Things you learned from movies.

Unlike many things you learn from movies, this is actually good advice.

There’s always work at the Post Office.

Hos gotta eat, too.

Silver bullets won’t work on a vampire.

Miles won’t come off the odometer of a 1961 Ferrari GT250 by jacking up the rear end and running it in reverse.

A related lesson: if your evil boss coolly asks if you’ve completed the delicate technical project he’s set you on yet, you say “no.”

You can avoid a lot of trouble if you remember to never go back for the cat.

Cool Guys Don’t look at explosions

If you are a lawyer or detective working on a big case, it will be the only file assigned to you.

Hot people walk in slow-motion.

At luxury hotels in gorgeous, warm locations, even with thousands of rooms, nobody is ever in the pool when a good/bad guy jumps/falls from the top floor into the pool.

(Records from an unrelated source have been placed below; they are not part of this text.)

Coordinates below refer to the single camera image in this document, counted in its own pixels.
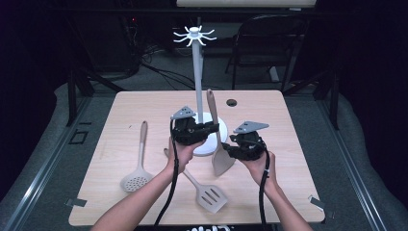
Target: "human hand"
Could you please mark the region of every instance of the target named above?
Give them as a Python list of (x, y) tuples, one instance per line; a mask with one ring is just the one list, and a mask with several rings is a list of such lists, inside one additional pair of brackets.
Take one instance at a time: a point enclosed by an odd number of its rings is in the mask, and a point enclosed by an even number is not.
[[(186, 168), (186, 165), (192, 159), (192, 152), (194, 151), (194, 149), (202, 145), (204, 142), (205, 141), (197, 142), (189, 146), (182, 145), (178, 143), (177, 141), (175, 142), (176, 149), (177, 149), (177, 158), (179, 160), (179, 169), (178, 169), (179, 173), (184, 171), (184, 169)], [(171, 138), (168, 139), (168, 161), (167, 161), (166, 167), (171, 167), (171, 169), (174, 169), (174, 147), (173, 147)]]
[[(269, 151), (269, 181), (272, 181), (272, 183), (277, 184), (276, 181), (276, 170), (275, 170), (275, 154)], [(241, 161), (249, 170), (251, 173), (252, 178), (254, 181), (258, 184), (261, 185), (261, 180), (262, 180), (262, 175), (264, 174), (265, 171), (265, 163), (267, 160), (267, 153), (264, 152), (262, 153), (261, 157), (258, 160), (255, 161)]]

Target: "wooden handle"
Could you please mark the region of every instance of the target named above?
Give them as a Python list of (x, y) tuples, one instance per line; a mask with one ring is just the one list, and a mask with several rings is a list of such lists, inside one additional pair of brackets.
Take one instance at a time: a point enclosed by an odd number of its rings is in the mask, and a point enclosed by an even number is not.
[(216, 99), (214, 98), (214, 94), (211, 89), (207, 90), (207, 102), (208, 102), (208, 107), (210, 108), (210, 114), (211, 114), (211, 117), (213, 118), (213, 122), (214, 124), (217, 124), (218, 114), (217, 114)]
[(146, 141), (146, 136), (147, 136), (147, 121), (144, 121), (141, 124), (140, 128), (140, 143), (144, 143)]

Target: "white spatula head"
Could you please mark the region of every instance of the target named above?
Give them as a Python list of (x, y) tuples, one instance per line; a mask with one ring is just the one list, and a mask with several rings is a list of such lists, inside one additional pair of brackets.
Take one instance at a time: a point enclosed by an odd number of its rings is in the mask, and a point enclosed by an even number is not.
[(152, 178), (153, 175), (138, 168), (120, 181), (120, 187), (126, 192), (134, 192), (147, 184)]

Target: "vertical pole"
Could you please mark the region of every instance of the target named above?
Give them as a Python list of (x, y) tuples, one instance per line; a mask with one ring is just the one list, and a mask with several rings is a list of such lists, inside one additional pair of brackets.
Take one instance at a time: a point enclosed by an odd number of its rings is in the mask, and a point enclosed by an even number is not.
[(197, 98), (198, 123), (203, 123), (203, 99), (201, 92), (202, 60), (200, 56), (200, 43), (198, 40), (194, 39), (192, 41), (192, 64), (194, 66), (194, 82)]

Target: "white hook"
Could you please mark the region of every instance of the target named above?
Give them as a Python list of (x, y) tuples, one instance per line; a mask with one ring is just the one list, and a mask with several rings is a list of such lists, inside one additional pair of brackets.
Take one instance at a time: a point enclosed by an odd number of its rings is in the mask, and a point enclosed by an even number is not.
[(201, 33), (201, 28), (202, 28), (202, 26), (190, 27), (189, 29), (187, 27), (184, 27), (184, 29), (188, 32), (188, 34), (184, 34), (184, 35), (177, 34), (177, 33), (173, 32), (173, 34), (178, 36), (178, 37), (184, 37), (182, 39), (175, 40), (175, 42), (182, 42), (182, 41), (184, 41), (186, 39), (190, 39), (190, 42), (189, 42), (189, 44), (187, 44), (187, 46), (191, 46), (191, 43), (192, 43), (193, 40), (198, 40), (198, 42), (201, 45), (205, 46), (204, 42), (201, 39), (207, 39), (207, 40), (217, 39), (217, 38), (208, 38), (208, 37), (203, 36), (203, 35), (210, 35), (214, 30), (212, 30), (211, 32)]

Apparently they teach in Detective 101 courses:

  • you only need to go into the den to see, prominently displayed, a photo of the college chums/army buddies/co-workers and see whose arm is around the victims shoulder and you have the murderer.
  • a 2 pixel photo from any crappy camera in any dive grocery store will be sufficient to blow it up to perfect size to see the face and even identify the small wart under their lip.
  • every forensic scientist has $30 million dollars of equipment available to use, and there is no problem whatsoever to spend several days and thousands of dollars to determine the “real” cause of death of a derelict junkie. The info will be ready the minute you walk into the lab.
  • finding a single hair from the criminal in a shag carpet in a hotel room is no big deal, and it will immediately provide ample DNA for conviction. Takes about 10 minutes - tops.
  • even though there is an army of police and detectives who have been on the crime scene for 18 hours, you can saunter in and find the big clue in under 2 seconds.

I really want to sign up for the Detective 101 course.

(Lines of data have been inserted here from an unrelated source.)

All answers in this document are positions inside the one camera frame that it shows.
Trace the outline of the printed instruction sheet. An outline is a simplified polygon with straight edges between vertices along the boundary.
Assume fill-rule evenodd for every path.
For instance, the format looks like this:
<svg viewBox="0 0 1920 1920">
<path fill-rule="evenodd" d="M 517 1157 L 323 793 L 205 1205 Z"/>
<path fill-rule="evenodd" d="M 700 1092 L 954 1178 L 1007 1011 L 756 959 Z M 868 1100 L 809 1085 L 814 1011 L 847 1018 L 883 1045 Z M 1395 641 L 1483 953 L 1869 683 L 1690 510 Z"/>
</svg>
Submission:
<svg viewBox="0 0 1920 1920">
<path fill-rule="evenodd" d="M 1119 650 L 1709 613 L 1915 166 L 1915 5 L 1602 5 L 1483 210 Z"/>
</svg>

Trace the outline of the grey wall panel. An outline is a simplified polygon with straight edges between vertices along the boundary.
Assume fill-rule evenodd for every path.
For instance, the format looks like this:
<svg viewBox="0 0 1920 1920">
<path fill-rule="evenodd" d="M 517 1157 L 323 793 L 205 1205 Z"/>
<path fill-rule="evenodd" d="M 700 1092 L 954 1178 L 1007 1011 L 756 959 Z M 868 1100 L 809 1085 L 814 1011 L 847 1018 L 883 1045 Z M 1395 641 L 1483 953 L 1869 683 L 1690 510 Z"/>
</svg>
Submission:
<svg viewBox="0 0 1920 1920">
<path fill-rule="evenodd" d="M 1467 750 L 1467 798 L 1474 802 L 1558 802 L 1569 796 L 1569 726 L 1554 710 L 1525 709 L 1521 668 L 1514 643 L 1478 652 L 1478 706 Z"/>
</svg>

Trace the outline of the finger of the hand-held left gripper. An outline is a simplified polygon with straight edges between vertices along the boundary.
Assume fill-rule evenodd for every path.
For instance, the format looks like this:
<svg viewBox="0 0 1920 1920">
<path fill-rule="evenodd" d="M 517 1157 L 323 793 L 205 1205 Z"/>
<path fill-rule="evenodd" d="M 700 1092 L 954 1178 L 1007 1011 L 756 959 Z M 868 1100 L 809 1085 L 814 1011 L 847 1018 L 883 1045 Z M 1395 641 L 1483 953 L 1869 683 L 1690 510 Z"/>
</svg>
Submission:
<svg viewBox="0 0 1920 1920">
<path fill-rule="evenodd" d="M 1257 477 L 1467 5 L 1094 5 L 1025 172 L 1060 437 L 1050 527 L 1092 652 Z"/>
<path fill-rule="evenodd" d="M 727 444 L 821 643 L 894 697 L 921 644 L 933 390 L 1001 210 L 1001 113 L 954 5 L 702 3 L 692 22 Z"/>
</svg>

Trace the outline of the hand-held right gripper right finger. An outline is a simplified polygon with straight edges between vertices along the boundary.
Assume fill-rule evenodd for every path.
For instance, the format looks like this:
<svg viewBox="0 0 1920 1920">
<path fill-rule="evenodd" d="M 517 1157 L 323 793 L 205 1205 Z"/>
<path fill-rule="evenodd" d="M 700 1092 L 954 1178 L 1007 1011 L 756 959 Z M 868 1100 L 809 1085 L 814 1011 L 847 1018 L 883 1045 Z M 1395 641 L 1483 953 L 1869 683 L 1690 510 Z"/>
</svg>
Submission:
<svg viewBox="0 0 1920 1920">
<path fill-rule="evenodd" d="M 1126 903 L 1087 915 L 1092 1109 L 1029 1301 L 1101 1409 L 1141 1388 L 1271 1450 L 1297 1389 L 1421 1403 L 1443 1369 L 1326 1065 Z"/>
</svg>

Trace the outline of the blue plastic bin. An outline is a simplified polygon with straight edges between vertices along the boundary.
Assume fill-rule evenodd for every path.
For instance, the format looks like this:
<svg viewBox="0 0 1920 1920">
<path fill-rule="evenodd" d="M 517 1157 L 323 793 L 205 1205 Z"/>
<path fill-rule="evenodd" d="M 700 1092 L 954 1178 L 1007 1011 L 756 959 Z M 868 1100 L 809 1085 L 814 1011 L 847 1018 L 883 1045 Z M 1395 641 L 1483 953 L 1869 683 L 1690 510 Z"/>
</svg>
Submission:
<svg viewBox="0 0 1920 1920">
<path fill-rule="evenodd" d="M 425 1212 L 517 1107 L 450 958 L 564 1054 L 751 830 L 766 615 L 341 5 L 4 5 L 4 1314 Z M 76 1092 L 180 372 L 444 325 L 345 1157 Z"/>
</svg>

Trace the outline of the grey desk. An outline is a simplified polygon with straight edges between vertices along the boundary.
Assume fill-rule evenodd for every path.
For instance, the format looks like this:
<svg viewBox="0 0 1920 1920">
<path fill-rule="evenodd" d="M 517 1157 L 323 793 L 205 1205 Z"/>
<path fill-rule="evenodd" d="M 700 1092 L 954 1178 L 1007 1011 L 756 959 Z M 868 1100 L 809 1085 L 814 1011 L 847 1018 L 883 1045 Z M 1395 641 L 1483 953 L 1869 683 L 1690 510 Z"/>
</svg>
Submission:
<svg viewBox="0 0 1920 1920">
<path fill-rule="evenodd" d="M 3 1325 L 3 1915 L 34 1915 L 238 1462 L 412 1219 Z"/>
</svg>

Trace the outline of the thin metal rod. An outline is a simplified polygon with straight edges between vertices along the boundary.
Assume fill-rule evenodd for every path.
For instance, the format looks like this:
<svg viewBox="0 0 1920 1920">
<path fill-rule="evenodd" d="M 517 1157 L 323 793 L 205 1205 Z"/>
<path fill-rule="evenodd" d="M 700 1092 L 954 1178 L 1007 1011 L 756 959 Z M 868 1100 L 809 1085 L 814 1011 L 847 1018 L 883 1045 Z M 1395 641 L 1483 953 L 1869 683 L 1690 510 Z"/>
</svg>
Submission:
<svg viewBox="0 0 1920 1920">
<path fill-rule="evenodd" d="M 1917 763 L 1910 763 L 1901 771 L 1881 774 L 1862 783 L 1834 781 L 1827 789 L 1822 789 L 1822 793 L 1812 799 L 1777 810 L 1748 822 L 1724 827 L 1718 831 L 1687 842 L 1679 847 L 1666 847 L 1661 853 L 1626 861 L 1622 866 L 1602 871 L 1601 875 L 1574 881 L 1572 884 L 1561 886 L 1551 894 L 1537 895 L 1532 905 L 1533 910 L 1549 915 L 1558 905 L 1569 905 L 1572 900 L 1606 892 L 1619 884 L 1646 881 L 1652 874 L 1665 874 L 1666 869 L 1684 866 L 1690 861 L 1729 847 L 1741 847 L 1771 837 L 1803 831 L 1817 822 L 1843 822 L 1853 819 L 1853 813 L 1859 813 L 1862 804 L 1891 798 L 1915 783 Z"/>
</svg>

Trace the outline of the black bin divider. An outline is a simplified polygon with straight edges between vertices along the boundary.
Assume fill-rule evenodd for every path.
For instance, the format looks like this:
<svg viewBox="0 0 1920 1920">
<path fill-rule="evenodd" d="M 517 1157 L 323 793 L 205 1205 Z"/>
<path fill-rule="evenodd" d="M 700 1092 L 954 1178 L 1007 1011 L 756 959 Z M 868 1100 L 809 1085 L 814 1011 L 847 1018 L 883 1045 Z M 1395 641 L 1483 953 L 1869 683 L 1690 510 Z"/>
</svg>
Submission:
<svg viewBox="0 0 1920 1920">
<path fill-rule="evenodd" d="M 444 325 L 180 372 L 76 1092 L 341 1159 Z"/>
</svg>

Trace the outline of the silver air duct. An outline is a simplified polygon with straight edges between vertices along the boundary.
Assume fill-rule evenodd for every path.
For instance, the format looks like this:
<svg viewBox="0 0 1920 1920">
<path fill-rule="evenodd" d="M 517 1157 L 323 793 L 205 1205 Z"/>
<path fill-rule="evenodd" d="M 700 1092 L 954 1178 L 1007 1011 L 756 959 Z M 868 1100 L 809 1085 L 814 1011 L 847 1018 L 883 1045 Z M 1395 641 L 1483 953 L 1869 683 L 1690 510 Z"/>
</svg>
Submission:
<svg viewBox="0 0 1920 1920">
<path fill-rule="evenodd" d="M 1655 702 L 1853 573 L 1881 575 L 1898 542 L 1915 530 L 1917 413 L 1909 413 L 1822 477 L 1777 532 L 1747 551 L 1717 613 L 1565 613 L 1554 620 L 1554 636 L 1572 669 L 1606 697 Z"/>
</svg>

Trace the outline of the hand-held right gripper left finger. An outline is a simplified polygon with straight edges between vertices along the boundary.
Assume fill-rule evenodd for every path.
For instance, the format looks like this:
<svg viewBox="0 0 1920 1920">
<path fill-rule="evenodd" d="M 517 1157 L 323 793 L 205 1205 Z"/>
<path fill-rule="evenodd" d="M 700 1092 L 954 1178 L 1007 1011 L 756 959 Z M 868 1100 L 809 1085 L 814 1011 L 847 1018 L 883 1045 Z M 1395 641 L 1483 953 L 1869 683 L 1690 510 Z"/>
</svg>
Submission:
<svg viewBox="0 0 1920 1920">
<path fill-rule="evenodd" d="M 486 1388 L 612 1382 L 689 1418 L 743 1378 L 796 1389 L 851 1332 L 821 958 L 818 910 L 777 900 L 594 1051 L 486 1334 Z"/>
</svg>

If you expect someone to die, stick around to make sure they do so.

There are mountains in Saskatchewan.

Two things: Get a bigger boat than you think you need and childbirth is a hilarious romp that everyone wants to be part of.

If you really, really need tens or even hundreds of thousands of dollars within a week’s time for any reason, there’s always some wacky way to get it.

In Vietnam, the sun sets in the East.

Humorous ill-prepared student class presentations always end with the bell ringing for the end of the class thus meaning that there really was never enough time for a thoughtful well-planned presentation anyway. Students in movie classrooms do not watch the clock. Cool popular teachers always remind their students about upcoming tests or homework by calling out loudly just as the students are leaving the classroom.

Heart stoppages can be reversed by using [del]chest compressions[/del] a defibrillator - but only after the settings have been increased to, “Leave Grill Marks”.

All a doctor needs to make a complete and accurate diagnosis is to take the patient’s pulse and look closely at the whites of the patient’s eyes.

NEVER order rocket powered roller skates, or rocket powered anything from ACME. This also applies to catapults, earthquake pills, etc.

But only if it’s a RIGHT isoceles tringle- they scarecrow needed to ask the wizard for BETTER brains.

Just ask TV star Jon Erik Hexum

Oh wait, you CAN’T ask him, as he killed himself with a blank. (I’m not joking- you could look it up, as Casey STengel used to say!)

Doctors inform family members of a death or serious illness in the parking lot or a crowded hallway.

Therapists and psychiatrists always sleep with their clients, and do not appear to experience any consequences for doing so.